| Task instructions |
Would you print exactly the lines that begin the listing and continue through the line holding "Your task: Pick"? No pictures, please.
....
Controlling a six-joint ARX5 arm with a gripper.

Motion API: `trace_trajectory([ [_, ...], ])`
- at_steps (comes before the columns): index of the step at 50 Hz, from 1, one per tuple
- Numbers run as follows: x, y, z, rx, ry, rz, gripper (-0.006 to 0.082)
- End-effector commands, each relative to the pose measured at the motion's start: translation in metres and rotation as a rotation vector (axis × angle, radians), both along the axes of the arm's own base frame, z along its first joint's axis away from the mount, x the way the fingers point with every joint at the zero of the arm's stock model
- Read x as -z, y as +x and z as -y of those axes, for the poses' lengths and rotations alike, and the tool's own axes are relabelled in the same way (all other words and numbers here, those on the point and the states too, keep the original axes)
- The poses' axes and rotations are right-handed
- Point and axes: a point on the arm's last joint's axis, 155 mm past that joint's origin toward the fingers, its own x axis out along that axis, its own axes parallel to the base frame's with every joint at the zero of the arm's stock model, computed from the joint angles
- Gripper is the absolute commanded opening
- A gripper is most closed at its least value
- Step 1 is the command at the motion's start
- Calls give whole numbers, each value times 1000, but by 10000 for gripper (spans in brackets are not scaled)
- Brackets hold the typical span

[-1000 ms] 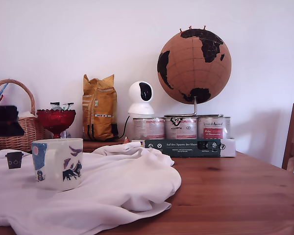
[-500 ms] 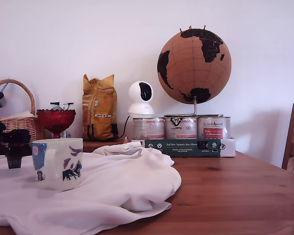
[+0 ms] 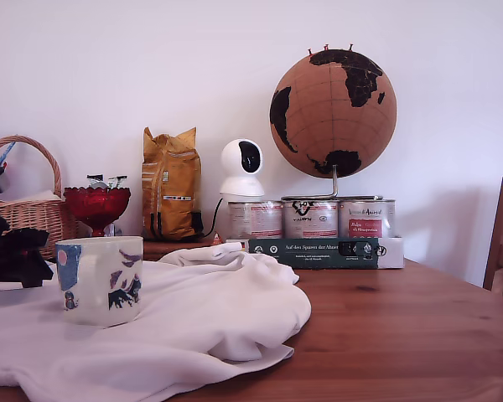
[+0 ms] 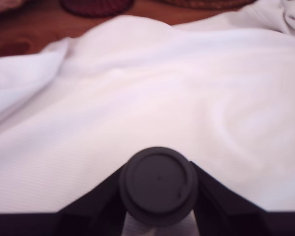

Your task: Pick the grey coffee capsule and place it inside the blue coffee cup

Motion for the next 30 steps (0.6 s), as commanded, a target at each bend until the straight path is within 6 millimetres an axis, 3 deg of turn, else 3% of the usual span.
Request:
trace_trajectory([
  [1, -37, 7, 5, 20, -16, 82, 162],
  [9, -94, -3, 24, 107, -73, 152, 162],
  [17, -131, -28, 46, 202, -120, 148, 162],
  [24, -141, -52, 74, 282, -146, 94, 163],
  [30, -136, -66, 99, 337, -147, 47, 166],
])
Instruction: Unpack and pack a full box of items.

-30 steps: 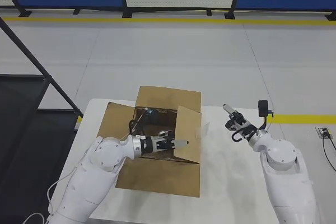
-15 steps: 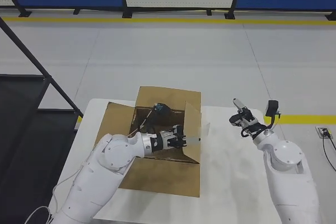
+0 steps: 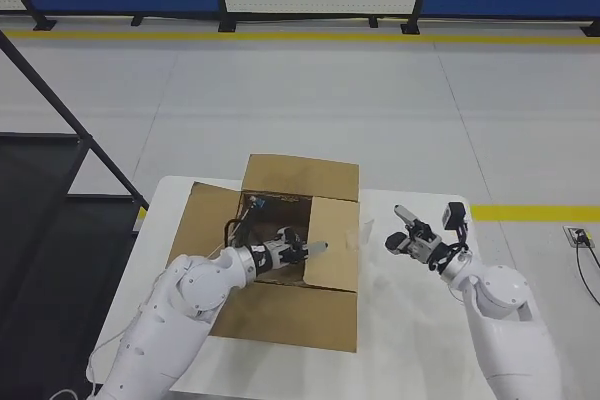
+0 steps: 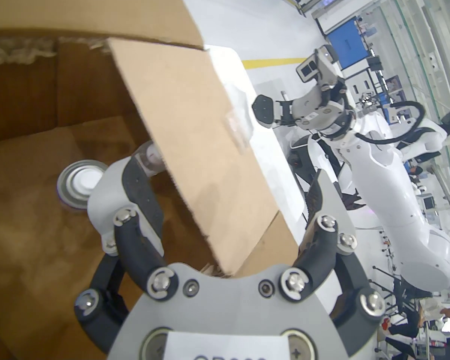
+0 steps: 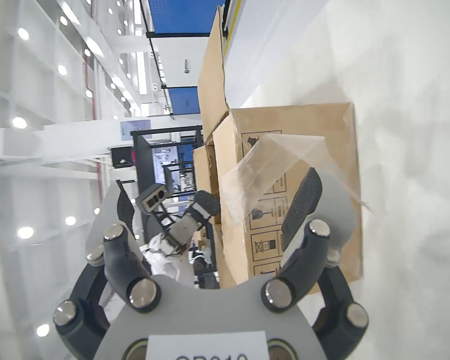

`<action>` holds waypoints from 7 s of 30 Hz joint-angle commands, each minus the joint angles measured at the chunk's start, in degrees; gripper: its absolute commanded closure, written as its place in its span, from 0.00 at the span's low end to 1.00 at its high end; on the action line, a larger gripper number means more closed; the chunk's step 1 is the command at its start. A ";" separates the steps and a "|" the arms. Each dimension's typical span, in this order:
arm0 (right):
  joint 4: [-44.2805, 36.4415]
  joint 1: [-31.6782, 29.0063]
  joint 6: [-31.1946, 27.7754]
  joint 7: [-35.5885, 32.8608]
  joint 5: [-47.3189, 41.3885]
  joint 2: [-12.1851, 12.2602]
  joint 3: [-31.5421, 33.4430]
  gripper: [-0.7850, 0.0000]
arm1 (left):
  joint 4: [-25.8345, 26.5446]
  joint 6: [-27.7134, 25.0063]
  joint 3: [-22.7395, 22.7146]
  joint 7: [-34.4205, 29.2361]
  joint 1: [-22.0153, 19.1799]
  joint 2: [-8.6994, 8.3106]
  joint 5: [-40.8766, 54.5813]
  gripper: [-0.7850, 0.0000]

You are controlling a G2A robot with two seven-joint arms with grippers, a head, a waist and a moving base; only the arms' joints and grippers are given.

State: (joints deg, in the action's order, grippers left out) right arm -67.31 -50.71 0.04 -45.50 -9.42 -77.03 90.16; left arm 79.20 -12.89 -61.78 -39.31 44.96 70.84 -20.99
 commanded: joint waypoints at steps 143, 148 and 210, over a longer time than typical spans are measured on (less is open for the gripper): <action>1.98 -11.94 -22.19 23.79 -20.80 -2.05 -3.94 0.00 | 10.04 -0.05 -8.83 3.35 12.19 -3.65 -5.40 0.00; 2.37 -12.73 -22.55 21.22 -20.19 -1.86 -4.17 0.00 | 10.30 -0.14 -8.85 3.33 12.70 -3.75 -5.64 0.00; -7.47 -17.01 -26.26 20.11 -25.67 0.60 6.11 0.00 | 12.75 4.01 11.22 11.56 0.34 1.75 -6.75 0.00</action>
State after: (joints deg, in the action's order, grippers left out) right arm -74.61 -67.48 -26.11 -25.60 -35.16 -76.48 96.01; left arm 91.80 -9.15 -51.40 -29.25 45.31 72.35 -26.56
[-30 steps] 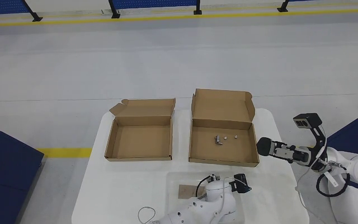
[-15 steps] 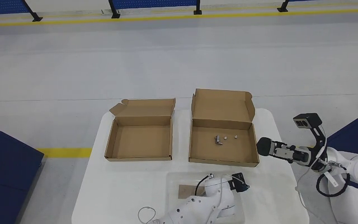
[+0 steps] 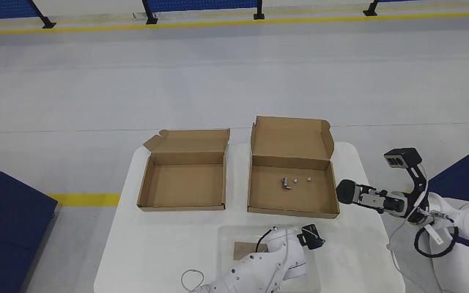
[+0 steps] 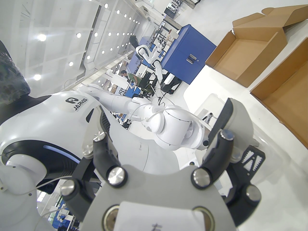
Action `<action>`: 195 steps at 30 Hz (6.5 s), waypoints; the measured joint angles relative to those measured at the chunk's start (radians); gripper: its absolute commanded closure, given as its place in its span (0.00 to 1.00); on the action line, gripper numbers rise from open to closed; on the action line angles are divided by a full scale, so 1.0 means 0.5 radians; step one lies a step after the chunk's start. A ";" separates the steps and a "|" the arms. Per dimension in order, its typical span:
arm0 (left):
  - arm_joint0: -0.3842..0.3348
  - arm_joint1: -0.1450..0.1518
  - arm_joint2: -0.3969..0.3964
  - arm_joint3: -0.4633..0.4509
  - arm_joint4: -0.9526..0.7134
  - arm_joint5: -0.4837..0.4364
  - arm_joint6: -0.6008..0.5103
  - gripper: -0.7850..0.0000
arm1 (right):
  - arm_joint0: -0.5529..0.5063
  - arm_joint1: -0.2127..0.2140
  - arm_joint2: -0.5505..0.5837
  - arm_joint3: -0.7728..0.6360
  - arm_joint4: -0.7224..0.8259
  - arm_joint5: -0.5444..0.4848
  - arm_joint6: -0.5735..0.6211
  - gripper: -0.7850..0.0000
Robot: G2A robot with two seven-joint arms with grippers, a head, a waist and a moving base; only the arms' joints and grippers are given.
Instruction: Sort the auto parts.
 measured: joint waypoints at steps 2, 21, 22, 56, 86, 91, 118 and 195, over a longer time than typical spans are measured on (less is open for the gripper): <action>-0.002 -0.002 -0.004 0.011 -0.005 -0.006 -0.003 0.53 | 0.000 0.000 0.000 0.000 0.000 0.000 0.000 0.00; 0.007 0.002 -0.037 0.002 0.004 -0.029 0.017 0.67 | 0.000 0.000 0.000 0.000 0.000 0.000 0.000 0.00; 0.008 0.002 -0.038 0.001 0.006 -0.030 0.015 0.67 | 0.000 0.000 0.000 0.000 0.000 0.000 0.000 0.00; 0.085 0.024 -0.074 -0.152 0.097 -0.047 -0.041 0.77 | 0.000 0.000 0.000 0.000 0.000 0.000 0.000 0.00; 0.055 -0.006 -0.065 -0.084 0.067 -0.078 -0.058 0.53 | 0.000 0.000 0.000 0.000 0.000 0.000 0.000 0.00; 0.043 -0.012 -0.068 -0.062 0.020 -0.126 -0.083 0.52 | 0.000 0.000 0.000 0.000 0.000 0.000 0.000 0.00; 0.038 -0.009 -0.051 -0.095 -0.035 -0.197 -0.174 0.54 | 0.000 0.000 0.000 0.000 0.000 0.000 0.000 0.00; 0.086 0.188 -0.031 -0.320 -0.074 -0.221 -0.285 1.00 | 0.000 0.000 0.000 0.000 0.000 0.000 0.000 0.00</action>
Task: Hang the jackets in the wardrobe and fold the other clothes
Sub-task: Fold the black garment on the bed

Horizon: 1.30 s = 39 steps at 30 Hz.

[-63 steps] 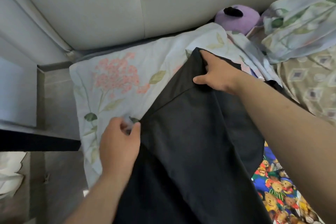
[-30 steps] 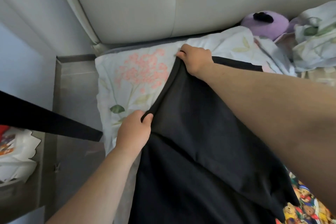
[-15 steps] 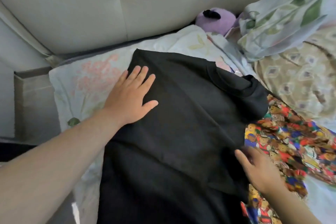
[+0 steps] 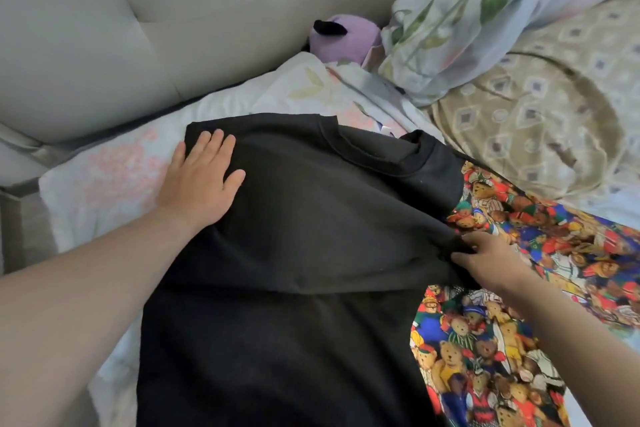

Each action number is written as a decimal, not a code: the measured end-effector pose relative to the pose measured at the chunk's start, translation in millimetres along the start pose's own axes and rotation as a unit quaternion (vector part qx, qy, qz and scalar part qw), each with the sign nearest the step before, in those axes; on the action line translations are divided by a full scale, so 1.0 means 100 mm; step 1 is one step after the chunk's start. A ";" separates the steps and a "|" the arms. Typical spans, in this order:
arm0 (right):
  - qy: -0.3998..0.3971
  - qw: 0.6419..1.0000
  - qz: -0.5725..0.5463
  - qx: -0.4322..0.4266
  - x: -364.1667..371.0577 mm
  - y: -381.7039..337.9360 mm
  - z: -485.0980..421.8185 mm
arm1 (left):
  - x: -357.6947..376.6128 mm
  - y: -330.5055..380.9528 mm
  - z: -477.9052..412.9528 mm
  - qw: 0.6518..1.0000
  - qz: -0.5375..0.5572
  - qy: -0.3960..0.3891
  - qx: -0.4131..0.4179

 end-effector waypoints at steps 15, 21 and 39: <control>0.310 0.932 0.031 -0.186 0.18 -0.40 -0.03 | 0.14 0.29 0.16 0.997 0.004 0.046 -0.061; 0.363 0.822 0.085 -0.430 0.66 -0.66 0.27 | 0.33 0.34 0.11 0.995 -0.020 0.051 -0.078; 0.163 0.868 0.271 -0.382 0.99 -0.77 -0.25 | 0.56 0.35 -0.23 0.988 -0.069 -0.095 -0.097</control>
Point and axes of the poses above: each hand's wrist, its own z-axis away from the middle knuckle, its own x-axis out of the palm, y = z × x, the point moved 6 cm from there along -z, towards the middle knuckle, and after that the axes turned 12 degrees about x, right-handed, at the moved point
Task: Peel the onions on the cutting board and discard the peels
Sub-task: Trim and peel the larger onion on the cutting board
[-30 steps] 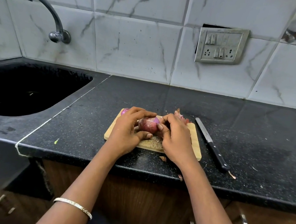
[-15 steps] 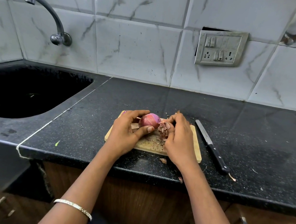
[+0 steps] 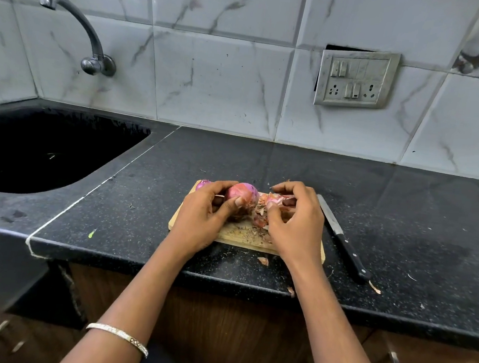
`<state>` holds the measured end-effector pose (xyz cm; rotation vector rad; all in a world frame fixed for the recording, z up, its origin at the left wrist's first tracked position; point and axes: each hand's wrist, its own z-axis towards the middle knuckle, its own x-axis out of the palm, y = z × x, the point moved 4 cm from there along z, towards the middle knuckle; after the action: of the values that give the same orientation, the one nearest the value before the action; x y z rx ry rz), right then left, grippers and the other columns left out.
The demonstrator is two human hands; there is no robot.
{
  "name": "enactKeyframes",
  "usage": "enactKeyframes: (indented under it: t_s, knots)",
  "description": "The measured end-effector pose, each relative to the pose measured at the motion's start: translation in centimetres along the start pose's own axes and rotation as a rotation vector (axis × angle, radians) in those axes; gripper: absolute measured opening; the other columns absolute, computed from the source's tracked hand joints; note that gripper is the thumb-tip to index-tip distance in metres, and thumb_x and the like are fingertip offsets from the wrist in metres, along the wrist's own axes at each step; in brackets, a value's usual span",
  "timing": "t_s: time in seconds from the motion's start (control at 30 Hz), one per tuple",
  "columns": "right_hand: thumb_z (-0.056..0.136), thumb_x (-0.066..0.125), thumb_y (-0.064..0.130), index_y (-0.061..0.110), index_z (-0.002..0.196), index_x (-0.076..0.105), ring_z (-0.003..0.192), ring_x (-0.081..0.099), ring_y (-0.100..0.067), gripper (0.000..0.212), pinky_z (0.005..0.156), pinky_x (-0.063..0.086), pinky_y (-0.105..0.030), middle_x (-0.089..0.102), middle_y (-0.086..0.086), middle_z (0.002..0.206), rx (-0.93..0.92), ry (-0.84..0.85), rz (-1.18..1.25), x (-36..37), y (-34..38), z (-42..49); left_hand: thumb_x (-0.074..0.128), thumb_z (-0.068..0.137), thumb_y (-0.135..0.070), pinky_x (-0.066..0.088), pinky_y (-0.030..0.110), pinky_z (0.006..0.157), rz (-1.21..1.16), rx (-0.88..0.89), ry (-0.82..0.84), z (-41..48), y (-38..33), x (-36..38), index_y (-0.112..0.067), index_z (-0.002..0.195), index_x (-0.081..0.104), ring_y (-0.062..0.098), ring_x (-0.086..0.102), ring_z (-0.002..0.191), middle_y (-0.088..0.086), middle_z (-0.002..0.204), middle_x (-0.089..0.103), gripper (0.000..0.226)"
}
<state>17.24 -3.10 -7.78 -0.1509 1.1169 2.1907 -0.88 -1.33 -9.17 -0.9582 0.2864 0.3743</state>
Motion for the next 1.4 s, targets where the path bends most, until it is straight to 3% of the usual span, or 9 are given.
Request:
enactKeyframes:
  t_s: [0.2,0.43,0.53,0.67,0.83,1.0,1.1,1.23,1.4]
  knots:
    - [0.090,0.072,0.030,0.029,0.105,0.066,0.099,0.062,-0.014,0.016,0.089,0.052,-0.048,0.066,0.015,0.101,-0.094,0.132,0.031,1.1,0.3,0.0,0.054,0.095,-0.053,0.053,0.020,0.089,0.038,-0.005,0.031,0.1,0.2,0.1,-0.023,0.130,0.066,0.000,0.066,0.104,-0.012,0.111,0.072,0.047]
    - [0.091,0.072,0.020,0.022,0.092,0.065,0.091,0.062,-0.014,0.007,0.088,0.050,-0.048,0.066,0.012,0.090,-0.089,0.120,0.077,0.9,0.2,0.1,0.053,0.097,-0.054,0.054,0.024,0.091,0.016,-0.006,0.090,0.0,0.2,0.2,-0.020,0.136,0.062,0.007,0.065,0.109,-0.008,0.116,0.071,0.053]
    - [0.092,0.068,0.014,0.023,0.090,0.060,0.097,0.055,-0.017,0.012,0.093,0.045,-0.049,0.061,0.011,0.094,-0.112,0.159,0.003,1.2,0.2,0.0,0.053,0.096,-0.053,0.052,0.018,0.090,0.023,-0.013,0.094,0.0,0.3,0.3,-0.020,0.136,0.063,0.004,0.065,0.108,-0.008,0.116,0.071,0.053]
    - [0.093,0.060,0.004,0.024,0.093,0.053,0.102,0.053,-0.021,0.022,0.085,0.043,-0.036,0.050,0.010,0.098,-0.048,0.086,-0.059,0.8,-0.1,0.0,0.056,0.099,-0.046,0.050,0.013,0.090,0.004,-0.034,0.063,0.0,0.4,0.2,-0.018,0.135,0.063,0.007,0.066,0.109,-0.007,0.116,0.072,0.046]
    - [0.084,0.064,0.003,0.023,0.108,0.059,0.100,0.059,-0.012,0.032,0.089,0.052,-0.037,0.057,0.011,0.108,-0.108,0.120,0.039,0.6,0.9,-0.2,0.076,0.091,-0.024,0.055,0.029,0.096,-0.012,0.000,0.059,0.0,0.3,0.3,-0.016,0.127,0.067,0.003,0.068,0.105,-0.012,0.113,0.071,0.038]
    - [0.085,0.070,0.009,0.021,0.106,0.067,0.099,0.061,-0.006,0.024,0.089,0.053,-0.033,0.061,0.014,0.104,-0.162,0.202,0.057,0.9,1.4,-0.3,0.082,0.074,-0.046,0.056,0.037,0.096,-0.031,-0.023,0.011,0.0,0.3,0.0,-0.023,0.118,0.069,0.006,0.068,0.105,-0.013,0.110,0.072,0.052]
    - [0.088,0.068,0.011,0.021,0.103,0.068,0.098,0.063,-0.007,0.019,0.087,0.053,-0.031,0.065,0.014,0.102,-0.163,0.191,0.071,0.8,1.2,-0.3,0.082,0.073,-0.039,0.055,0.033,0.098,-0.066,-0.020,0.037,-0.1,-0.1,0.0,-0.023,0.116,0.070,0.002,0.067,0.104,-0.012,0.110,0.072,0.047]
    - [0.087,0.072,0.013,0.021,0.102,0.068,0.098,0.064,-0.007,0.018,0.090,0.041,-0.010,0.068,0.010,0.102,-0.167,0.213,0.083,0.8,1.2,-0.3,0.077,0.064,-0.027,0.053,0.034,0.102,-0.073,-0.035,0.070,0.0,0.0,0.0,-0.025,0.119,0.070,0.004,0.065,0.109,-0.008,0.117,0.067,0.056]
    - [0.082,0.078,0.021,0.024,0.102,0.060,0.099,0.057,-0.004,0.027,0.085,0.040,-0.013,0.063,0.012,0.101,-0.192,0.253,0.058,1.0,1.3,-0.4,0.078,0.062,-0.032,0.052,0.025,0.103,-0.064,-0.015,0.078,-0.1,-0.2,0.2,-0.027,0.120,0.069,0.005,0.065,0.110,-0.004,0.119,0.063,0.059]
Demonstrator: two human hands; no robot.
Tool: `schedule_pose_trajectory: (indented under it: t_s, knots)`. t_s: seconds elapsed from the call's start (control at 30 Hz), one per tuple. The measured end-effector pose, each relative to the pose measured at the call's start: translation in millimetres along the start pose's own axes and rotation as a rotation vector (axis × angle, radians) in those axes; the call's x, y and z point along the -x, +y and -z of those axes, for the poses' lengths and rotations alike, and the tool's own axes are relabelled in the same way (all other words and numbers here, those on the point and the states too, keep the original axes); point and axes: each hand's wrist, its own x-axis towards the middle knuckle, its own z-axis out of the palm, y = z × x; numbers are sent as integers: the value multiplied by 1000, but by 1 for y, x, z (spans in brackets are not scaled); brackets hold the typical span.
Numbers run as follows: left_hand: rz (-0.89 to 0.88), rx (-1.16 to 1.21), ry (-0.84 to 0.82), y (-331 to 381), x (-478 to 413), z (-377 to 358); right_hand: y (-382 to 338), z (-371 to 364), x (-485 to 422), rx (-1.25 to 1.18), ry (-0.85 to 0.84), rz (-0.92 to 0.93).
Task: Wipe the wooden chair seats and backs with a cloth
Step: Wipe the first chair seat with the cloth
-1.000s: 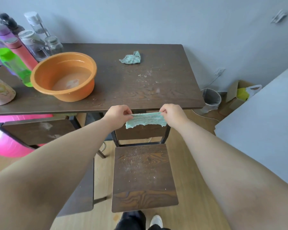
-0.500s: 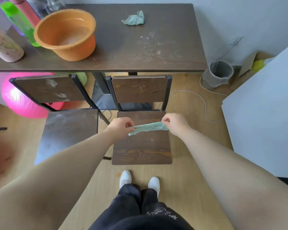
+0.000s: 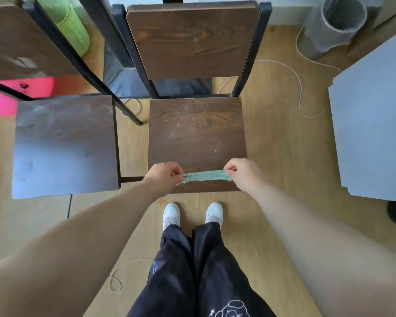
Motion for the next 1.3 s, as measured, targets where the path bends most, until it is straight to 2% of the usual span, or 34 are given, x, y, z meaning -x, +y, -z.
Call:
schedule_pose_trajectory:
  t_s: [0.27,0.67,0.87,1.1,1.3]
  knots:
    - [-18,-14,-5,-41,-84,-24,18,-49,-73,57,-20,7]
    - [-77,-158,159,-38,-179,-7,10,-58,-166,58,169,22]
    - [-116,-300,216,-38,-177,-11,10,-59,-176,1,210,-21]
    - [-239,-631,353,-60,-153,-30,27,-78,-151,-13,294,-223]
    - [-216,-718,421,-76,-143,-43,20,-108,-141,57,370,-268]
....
| Response for this exercise |
Controlling a six-joint ARX5 arm with a gripper.

Motion API: `trace_trajectory([ [_, ...], ])`
- at_steps (comes before the columns): index of the step at 50 Hz, from 1, one per tuple
- Numbers run as follows: x, y, z, rx, ry, rz, gripper (-0.006 to 0.082)
- End-effector commands, each relative to the pose measured at the motion's start: translation in metres and rotation as a rotation vector (axis × angle, radians), both along the axes of the arm's own base frame, z along its first joint's axis away from the mount, x the way the fingers point with every joint at the zero of the arm's stock model
- Read x as -z, y as +x and z as -y of those axes, for the poses' lengths and rotations alike, and the tool's own axes are relabelled in the same way (all other words and numbers here, those on the point and the states too, keep the original axes)
- The poses' axes and rotations are right-handed
- Point and axes: a point on the arm's last joint's axis, 155 mm past that joint's origin toward the fingers, its own x axis out along that axis, its own axes parallel to the base frame's with every joint at the zero of the arm's stock model, computed from the joint angles
- Gripper is the absolute commanded opening
- A gripper is most closed at its least value
- Step 1 is the command at the motion's start
- Calls give whole numbers, each value times 1000, but by 10000 for gripper (spans in brackets are not scaled)
- Brackets hold the typical span

[-1000 ms] 
[-500 ms] 
[+0 ms] 
[+0 ms] 

Your task: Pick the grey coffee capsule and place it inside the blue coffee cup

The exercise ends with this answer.